SMU President R. Gerald Turner said Dr. Stallcup was a dedicated teacher.

"Bill Stallcup repeatedly answered the call to serve as an administrator in times of special need," Dr. Turner said. "He provided leadership most importantly as interim president during a troubled time. SMU's transition to brighter days would not have been possible without his leadership, integrity and dedication."

Dr. Stallcup was born in Dallas, where he was a 1937 graduate of Forest Avenue High School, now James Madison High School.

He attended SMU on a scholarship and worked summers as a laborer, carrying water for workers who repaired the Dallas streetcar tracks, his daughter said.

Dr. Stallcup originally intended to attend medical school, but a weekend job testing East Texas lake water prompted him to focus on ecological problems.

Dr. Stallcup received his bachelor's degree in biology from SMU in 1941.

He married Marcile Patterson in November 1942.

During World War II, Dr. Stallcup served in the Army Air Forces in England as a waist gunner aboard B-24 Liberators and the P-38 Lightning. He also volunteered to help the Royal Air Force as a radar counter-measure specialist, his daughter said.

He was decorated and received the Air Medal on more than one occasion.

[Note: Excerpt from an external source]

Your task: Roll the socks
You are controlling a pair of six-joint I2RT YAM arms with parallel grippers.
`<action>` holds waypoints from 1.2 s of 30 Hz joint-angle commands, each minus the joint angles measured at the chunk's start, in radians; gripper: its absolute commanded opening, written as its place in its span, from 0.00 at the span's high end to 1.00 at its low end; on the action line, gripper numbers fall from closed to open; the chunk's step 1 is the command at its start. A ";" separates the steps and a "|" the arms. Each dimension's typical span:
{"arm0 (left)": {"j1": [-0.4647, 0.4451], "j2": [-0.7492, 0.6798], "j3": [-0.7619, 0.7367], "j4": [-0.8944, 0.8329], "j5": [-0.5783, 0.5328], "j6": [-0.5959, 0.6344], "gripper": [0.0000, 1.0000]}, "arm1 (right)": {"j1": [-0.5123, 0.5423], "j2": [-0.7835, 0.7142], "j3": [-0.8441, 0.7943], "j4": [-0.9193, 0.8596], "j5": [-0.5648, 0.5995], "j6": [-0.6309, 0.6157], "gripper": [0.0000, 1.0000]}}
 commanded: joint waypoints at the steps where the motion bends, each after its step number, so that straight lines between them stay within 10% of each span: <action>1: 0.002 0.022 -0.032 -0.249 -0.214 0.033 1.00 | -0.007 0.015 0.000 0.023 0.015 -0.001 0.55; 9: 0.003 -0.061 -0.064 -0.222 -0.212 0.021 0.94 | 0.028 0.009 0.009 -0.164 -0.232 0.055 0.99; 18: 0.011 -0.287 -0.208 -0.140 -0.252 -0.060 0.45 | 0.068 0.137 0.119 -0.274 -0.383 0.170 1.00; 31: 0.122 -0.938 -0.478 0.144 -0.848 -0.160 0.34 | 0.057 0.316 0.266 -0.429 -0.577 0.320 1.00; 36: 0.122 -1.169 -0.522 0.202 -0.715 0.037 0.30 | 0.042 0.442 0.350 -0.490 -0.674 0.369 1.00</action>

Dr. Stallcup joined the SMU faculty in 1945, but was recalled to active duty with the Air Force during the Korean War. The Air Force, however, decided he was more valuable teaching pre-med students at the University of Kansas, where he received his doctorate, while teaching biology.

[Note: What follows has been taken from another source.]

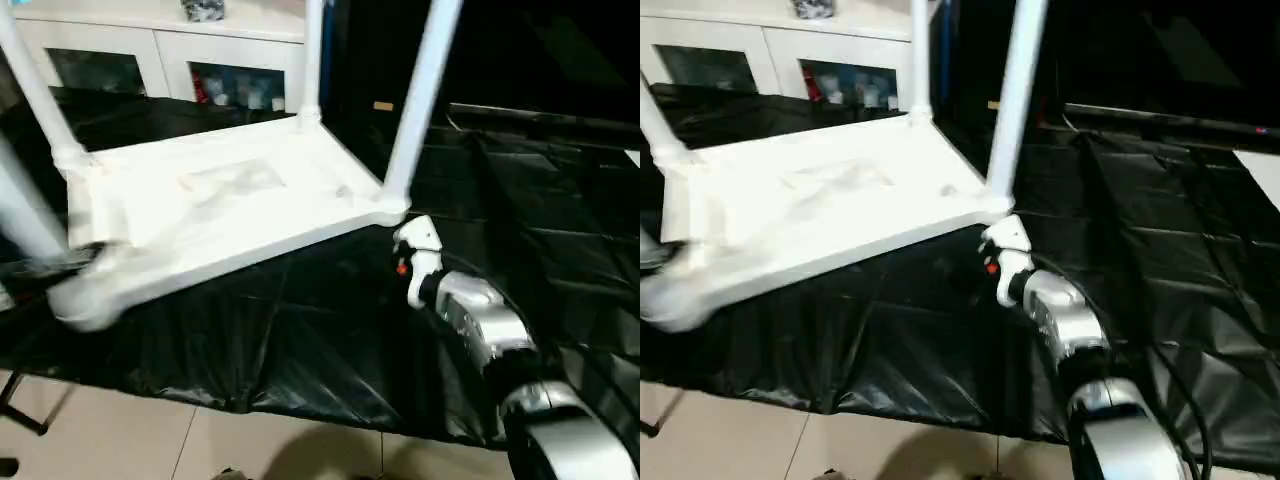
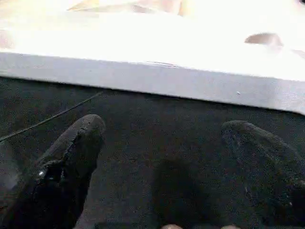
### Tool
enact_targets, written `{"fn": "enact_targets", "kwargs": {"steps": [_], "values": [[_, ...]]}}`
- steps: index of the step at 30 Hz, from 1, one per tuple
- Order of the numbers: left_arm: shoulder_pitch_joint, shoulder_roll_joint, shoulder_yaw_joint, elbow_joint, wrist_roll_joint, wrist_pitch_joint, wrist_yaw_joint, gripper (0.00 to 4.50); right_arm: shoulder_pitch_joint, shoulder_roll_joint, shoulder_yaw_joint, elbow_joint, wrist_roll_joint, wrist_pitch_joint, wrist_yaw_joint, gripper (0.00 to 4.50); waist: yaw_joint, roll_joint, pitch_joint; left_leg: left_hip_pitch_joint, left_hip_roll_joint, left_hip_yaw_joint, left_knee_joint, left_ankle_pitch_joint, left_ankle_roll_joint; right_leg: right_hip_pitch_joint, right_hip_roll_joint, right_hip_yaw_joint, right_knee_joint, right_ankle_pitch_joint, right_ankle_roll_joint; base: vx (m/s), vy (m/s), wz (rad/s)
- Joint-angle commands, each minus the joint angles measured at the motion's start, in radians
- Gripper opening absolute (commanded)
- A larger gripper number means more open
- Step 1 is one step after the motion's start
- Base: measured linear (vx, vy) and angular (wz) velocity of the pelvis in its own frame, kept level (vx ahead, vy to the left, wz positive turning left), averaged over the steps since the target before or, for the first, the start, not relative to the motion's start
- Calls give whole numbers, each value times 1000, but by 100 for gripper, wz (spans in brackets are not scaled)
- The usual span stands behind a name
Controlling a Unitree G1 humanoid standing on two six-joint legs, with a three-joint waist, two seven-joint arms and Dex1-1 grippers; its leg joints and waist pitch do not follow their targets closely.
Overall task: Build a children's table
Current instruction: Rotate table base
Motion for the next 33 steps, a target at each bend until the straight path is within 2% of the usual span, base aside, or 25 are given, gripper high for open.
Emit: {"fn": "enact_targets", "kwargs": {"steps": [1, 2, 3, 4, 6, 9, 10, 11, 12, 15, 17, 19, 21, 24, 29, 31, 33], "values": [[-26, -30, -54, -37, -2, 19, -27, 450, -22, -3, -12, 28, -16, -6, -48, 446, -4, 28, -59, 27, 15, -10, -85, -461, -69, 24, -39, 37, -74, -426, -190, 0, 0, 0], [-23, -60, -93, -100, -27, 68, -58, 450, -34, -3, -10, 49, -28, -10, -83, 446, -5, 36, -59, 29, 15, -9, -85, -456, -71, 22, -39, 38, -74, -404, -198, 0, 0, 0], [-10, -79, -132, -169, -54, 126, -98, 450, -45, -5, -5, 68, -39, -12, -105, 446, -4, 32, -62, 26, 17, -9, -84, -440, -76, 28, -42, 39, -68, -380, -214, 0, 0, 0], [-10, -79, -132, -169, -54, 126, -98, 450, -45, -5, -5, 68, -39, -12, -105, 446, -3, 39, -61, 27, 17, -6, -84, -437, -76, 25, -39, 38, -69, -360, -223, 0, 0, 0], [2, -99, -173, -247, -88, 199, -126, 450, -58, -5, -2, 94, -50, -17, -125, 446, -4, 35, -64, 20, 15, -6, -82, -420, -70, 33, -38, 37, -60, -332, -229, 0, 0, 0], [-11, -155, -234, -354, -142, 299, -121, 450, -81, -2, 2, 147, -67, -30, -146, 446, -9, 30, -65, 13, 11, -3, -78, -373, -54, 38, -36, 37, -59, -305, -240, 0, 0, 0], [-29, -190, -268, -381, -145, 320, -107, 450, -90, 3, 5, 168, -75, -35, -151, 446, -12, 17, -66, 9, 12, -2, -76, -354, -45, 42, -37, 37, -58, -312, -236, 0, 0, 0], [-29, -190, -268, -381, -145, 320, -107, 450, -90, 3, 5, 168, -75, -35, -151, 446, -11, 21, -65, 11, 12, -2, -76, -353, -44, 40, -37, 37, -61, -324, -234, 0, 0, 0], [-50, -226, -305, -393, -142, 333, -98, 450, -100, 12, 9, 187, -81, -38, -155, 446, -14, 19, -63, 9, 12, -2, -76, -360, -39, 38, -37, 36, -65, -358, -219, 0, 0, 0], [-66, -256, -331, -403, -140, 352, -93, 450, -109, 24, 11, 203, -83, -42, -155, 446, -16, 16, -62, 7, 11, -4, -76, -364, -38, 39, -37, 35, -68, -393, -199, 0, 0, 0], [-93, -299, -375, -407, -124, 375, -93, 450, -120, 53, 16, 218, -81, -53, -141, 446, -22, 13, -62, 6, 11, -5, -76, -361, -37, 39, -36, 35, -68, -394, -196, 0, 0, 0], [-100, -312, -388, -412, -121, 385, -89, 450, -123, 63, 18, 222, -82, -59, -134, 446, -28, 14, -62, 5, 11, -6, -75, -360, -33, 39, -39, 36, -68, -395, -198, 0, 0, 0], [-132, -355, -449, -434, -128, 438, -90, 450, -133, 106, 33, 234, -88, -85, -98, 446, -33, 16, -63, 5, 11, -5, -74, -360, -31, 38, -37, 36, -68, -385, -203, 0, 0, 0], [-163, -396, -476, -432, -132, 463, -81, 450, -145, 132, 32, 249, -93, -97, -99, 446, -36, 14, -64, 5, 9, -6, -73, -355, -29, 40, -36, 36, -68, -373, -209, 0, 0, 0], [-233, -496, -523, -394, -124, 453, -68, 450, -149, 154, 34, 263, -98, -113, -89, 446, -51, 4, -65, -4, 6, -10, -73, -342, -20, 48, -39, 34, -70, -379, -204, 0, 0, 0], [-256, -543, -533, -378, -120, 440, -54, 450, -147, 152, 33, 268, -99, -119, -87, 446, -61, 6, -66, -5, 4, -9, -69, -330, -9, 49, -39, 35, -71, -361, -216, 0, 0, 0], [-278, -584, -539, -350, -102, 414, -27, 450, -145, 149, 32, 273, -106, -125, -97, 446, -68, 1, -67, -6, 3, -7, -66, -319, 3, 49, -38, 34, -73, -344, -225, 0, 0, 0]]}}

In 1954, he returned to SMU as an assistant professor. He was promoted to full professor in 1962.

Dr. Stallcup was a zoologist who specialized in birds. In 1967, the National Science Foundation named him as a consultant to high school and college professors in India.

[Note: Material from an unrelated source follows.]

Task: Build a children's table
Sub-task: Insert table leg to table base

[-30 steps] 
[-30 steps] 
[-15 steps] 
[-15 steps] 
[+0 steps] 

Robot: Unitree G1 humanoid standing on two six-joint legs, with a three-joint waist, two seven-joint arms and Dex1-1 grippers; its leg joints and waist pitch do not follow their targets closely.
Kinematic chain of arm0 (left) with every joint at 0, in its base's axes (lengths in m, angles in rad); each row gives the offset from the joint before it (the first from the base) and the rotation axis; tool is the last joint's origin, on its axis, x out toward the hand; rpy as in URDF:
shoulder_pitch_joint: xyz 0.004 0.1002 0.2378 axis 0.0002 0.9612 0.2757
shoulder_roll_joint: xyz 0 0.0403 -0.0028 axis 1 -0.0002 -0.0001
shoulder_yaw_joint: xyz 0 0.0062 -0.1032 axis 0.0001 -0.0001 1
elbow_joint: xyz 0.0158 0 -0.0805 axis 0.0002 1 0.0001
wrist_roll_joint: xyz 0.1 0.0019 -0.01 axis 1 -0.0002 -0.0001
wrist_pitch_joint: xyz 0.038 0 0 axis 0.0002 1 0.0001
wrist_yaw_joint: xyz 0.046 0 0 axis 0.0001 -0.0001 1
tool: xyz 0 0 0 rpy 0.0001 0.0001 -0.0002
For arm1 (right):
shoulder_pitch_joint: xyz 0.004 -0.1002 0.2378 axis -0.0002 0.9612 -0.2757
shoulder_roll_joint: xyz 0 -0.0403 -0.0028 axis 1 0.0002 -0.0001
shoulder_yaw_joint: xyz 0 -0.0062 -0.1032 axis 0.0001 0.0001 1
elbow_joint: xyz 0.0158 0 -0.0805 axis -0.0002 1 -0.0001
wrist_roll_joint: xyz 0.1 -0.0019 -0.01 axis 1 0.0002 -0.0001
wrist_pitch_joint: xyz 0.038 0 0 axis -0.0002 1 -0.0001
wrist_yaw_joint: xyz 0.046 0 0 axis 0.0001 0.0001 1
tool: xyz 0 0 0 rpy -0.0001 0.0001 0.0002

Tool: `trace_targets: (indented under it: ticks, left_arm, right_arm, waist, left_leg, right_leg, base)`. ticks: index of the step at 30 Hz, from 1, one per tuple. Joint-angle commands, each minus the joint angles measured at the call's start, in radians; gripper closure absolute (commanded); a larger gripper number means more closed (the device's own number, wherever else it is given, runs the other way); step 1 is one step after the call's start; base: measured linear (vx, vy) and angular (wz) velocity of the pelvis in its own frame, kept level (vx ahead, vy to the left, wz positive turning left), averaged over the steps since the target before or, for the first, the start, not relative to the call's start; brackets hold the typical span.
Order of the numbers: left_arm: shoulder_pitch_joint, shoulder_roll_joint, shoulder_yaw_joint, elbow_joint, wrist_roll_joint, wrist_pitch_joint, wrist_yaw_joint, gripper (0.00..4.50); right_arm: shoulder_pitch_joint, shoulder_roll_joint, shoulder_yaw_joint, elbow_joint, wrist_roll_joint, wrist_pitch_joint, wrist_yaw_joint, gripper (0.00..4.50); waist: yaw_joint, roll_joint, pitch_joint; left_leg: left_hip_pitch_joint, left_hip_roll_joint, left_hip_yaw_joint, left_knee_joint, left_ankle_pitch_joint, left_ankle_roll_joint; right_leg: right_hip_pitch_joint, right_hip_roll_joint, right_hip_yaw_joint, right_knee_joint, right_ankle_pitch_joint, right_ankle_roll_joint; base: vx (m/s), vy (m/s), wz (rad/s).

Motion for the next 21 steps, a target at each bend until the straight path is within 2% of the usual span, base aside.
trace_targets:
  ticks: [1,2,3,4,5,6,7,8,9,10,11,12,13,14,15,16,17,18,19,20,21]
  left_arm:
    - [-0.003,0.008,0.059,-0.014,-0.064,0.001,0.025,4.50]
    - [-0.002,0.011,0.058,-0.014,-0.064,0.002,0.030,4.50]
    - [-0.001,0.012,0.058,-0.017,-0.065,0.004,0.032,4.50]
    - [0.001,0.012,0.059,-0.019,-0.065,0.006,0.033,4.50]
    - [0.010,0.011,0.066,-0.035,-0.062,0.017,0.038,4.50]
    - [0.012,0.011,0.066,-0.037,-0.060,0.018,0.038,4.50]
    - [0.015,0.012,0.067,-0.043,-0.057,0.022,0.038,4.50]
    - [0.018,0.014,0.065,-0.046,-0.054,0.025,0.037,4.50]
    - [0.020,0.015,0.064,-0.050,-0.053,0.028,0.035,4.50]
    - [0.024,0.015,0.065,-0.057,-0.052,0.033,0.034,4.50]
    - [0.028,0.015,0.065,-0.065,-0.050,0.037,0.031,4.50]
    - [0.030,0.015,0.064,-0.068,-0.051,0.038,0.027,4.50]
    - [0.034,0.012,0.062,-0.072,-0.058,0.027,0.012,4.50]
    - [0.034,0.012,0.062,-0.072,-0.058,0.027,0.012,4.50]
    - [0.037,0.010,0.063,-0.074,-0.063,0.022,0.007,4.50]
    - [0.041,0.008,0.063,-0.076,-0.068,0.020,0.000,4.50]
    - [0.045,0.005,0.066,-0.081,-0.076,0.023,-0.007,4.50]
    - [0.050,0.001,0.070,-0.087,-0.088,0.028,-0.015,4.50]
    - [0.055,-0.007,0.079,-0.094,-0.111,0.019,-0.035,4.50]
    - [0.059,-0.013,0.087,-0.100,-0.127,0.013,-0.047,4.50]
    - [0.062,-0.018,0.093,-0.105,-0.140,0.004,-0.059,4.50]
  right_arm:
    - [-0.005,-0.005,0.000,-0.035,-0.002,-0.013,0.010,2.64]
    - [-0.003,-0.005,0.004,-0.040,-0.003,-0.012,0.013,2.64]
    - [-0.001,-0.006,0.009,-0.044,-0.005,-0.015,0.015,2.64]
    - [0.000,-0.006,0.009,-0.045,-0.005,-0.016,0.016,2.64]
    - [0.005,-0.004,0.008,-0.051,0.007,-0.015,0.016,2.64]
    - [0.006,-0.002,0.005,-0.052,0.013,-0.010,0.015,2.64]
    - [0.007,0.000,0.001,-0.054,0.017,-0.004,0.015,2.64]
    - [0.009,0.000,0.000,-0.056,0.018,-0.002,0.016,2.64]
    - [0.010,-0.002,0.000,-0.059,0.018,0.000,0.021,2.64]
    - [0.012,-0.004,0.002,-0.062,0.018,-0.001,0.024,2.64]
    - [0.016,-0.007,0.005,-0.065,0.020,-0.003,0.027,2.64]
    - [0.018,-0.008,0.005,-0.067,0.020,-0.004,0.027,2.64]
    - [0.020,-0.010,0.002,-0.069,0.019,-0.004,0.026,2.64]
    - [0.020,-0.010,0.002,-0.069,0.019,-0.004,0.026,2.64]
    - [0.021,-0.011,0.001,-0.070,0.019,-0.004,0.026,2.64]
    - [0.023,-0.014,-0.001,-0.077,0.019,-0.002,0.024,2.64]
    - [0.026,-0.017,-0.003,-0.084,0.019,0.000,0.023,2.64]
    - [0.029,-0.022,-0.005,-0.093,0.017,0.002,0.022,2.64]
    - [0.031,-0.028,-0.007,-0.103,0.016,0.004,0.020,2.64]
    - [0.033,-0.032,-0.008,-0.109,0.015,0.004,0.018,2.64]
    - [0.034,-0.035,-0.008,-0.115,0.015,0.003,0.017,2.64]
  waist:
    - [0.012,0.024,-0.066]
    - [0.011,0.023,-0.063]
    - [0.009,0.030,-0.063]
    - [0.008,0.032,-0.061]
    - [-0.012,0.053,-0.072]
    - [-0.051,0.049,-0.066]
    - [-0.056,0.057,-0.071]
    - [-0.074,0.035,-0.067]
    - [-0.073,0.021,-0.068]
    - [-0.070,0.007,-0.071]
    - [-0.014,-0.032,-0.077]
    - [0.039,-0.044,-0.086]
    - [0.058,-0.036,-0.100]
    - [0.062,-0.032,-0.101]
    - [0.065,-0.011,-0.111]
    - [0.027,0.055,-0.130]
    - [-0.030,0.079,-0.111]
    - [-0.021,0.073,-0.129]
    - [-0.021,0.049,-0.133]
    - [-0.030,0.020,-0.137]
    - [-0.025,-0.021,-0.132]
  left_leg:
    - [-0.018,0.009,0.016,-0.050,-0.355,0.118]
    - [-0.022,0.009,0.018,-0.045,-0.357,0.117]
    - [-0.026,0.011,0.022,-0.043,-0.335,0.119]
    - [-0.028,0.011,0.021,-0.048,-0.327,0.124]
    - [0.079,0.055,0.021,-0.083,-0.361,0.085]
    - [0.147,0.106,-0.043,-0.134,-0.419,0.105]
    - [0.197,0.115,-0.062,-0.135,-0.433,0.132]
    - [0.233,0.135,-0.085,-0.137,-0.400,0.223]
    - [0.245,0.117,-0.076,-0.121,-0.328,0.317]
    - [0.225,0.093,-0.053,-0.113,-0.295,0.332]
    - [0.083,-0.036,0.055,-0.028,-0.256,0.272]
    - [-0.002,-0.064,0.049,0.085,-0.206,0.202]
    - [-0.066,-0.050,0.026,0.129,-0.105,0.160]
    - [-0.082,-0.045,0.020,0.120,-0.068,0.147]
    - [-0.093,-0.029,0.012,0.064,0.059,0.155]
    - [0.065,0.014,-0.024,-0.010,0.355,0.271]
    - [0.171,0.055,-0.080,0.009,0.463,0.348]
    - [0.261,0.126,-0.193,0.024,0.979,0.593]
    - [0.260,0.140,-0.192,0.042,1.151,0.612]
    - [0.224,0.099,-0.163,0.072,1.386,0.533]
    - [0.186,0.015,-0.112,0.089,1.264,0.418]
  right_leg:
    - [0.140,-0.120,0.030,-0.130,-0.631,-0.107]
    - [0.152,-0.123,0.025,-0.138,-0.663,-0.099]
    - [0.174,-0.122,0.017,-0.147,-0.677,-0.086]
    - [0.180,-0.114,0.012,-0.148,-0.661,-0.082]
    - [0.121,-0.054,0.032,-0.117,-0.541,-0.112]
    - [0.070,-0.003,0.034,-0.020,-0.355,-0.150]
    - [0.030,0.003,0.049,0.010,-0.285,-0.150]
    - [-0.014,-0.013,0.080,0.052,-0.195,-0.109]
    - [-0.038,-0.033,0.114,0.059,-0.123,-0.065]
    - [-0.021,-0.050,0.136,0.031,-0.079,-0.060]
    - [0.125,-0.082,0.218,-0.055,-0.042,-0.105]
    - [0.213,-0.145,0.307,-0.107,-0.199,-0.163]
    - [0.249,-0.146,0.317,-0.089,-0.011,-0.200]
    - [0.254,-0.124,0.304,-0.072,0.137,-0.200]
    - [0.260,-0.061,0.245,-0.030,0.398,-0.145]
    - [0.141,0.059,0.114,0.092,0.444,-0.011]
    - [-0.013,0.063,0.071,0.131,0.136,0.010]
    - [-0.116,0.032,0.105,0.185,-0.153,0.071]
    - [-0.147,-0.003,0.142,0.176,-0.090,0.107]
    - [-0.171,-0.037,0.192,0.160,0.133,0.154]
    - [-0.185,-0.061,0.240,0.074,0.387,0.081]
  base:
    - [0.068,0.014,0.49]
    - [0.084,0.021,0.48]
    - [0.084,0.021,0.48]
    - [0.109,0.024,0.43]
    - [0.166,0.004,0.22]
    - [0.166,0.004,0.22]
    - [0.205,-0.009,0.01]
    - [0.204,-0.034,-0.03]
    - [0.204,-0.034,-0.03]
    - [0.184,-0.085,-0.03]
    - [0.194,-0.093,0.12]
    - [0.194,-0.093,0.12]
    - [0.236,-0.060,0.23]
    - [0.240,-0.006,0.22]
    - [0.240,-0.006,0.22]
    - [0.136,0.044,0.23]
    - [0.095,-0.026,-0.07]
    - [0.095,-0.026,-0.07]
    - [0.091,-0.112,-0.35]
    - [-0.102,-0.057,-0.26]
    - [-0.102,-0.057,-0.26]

Dr. Stallcup retired from SMU in 1989, but continued to teach summer field classes at SMU-in-Taos.

"He would take these students on hikes looking for birds and they would be huffing and puffing trying to keep up with him," his daughter said. "He always got a kick out of that."

Dr. and Mrs. Stallcup lived in Dallas and New Mexico until moving to the state permanently in 1994.

On May 9, the SMU board of trustees honored Dr. Stallcup with its Trustee Distinguished Service Award.

In addition to his daughter, Dr. Stallcup is survived by his wife, Marcile "Pat" Patterson Stallcup of Ranchos de Taos, N.M.; two other daughters, Cathy Melanie Stallcup of Albuquerque and Jerre Ann Stallcup of Encinitas, Calif.; two sons, Michael R. Stallcup of Los Angeles and William B. Stallcup III of Encinitas, Calif.; a brother, Robert A. Stallcup of Houston; and six grandchildren.

Memorials may be made to the Dr. William B. Stallcup Jr. Scholarship Endowment for Undergraduate Biology Studies at Southern Methodist University, P.O. Box 750402, Dallas, Texas, 75275-0402, Attention: Gift Administration-Scholarship.